Rilis Kementan, 29 Agustus 2019
Nomor : 768/R-KEMENTAN/08/2019
Pengembangan pisang di Kabupaten Tanggamus, Provinsi Lampung dilakukan melalui pengembangan kawasan buah komersil dengan pola kerja sama inti plasma. Kegiatan pengembangan kebun komersil tersebut telah dirintis oleh Direktorat Jenderal Hortikultura sejak 2016 lalu.
Adalah PT Giant Pineapple dan kelompok tani yang tergabung dalam Koperasi Tani Hijau Makmur menerapkan buah komersil. Pola kerja sama dilakukan dengan model pengembangan kawasan berbasis korporasi, di mana koperasi difungsikan sebagai mitra perusahaan. Saham koperasi dimiliki oleh enam kelompok tani yang anggotanya terdiri dari petani pisang mas berjumlah 178 orang dengan luasan pertanaman seluas 160 hektare. Koperasi ini terbentuk pada 2017 yang sekretariatnya berada di Kecamatan Sumberejo.
Perusahaan dan koperasi terikat dengan perjanjian kontrak. Skemanya adalah petani menjual produk kepada koperasi kemudian koperasi inilah yang menjual ke perusahaan. Harga pisang didapatkan dari harga yang ditetapkan koperasi guna mengikat dan memastikan pasokan serta mutu benih sesuai standar perusahaan.
“Petani pisang mas Tanggamus diuntungkan dengan skema kerja sama berbentuk korporasi ini. Selain kepastian harga, petani juga dibina dalam hal budidaya. Melalui pola ini, pemasaran pisang hasil produksi lebih luas, bahkan telah berhasil diekspor ke Singapura dan Tiongkok,” ujar Direktur Buah dan Florikultura, Liferdi.
Kesuksesan pola kebun komersil ini berhasil menarik perhatian berbagai pihak untuk ikut serta berpartisipasi di dalamnya. Dalam rangka fasilitasi sarana produksi, Badan Karantina Pertanian menyiapkan Instalasi Karantina Tumbuhan berdekatan dengan lokasi packing house.
Lebih lanjut Liferdi menyampaikan bahwa pengembangan kawasan korporasi ini sejalan dengan _Grand Design Hortikultura 2020-2024_, di mana pengembangan buah diarahkan pada pembentukan cluster kebun dengan skala luas, serta diintegrasikan dengan pihak swasta dalam bentuk kemitraan.

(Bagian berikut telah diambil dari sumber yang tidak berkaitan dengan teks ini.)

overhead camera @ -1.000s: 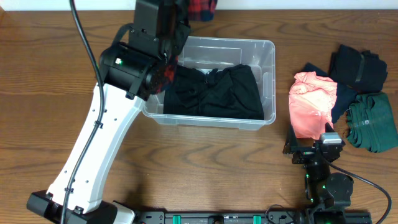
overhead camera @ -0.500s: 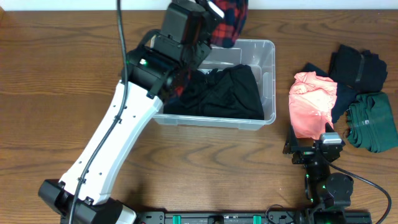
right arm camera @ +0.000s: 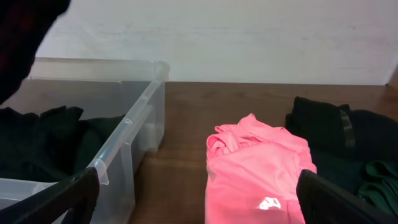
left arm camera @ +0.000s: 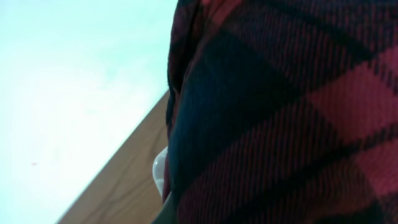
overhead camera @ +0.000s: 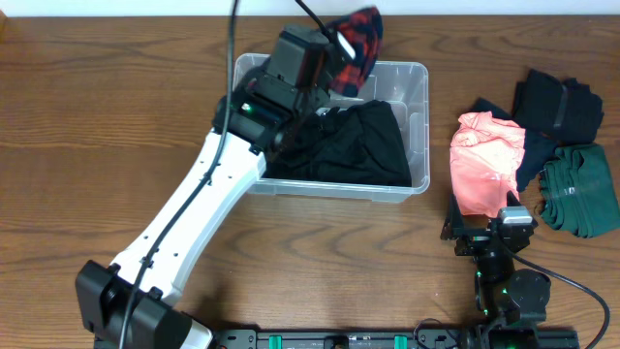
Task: Pack container
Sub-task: 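Lift the red plaid shirt with the left gripper and carry it over the bin, then lay the red plaid shirt over the black garment and spread it with the left gripper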
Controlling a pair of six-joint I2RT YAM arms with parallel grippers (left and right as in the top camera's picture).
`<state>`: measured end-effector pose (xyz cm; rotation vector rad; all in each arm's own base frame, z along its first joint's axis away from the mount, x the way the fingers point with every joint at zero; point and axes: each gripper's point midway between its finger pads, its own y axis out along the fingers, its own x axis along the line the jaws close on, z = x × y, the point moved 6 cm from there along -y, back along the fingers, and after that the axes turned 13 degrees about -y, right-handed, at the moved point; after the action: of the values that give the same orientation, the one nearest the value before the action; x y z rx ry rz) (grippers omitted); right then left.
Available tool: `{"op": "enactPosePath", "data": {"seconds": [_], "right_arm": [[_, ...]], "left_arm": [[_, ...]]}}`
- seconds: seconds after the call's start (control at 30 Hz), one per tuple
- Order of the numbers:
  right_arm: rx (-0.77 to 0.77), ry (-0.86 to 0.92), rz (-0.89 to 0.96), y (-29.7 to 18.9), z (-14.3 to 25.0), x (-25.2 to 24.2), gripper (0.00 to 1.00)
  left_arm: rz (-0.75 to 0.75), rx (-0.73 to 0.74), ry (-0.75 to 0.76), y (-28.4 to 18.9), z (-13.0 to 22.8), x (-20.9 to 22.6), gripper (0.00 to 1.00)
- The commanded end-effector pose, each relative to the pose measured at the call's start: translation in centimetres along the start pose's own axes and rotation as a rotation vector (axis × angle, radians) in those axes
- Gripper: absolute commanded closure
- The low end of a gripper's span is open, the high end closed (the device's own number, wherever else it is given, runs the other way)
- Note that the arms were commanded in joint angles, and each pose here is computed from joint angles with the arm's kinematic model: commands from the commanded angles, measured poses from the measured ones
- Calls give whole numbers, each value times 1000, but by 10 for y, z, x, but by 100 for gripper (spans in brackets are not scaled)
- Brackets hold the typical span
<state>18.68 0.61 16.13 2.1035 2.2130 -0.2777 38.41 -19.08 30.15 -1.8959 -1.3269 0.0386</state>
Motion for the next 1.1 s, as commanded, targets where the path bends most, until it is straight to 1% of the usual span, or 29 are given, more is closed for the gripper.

Belajar dari Tanggamus ini, meskipun kepemilikan lahan rakyat kecil, namun ketika dikelola secara profesional hasilnya dapat memenuhi kebutuhan pasar. Produk yang dihasilkan setidaknya bisa dua kali seminggu dengan volume mencapai 6 ton.
“Hal ini sejalan dengan filosofi sapu lidi yang digaungkan oleh Dirjen Hortikultura dalam menyusun Grand Design Hortikultura 2020 – 2024. Harapannya, model kawasan komersil ini mampu menjadi pendorong perekonomian Indonesia berkelanjutan sehingga berdampak pada peningkatan neraca ekspor,” pungkas Liferdi.
Sebagai informasi, volume ekspor buah-buahan tropis Indonesia menunjukkan tren yang meningkat. Berdasarkan data BPS, angka ekspor buah pada 2017 sebesar 41 ribu ton senilai Rp 323 miliar. Angka ini mengalami peningkatan 117 persen pada 2018 menjadi 89 ribu ton senilai Rp 882 miliar. Khusus pisang, ekspor pada 2017 senilai Rp 124,29 miliar dan meningkat menjadi Rp 204,54 miliar.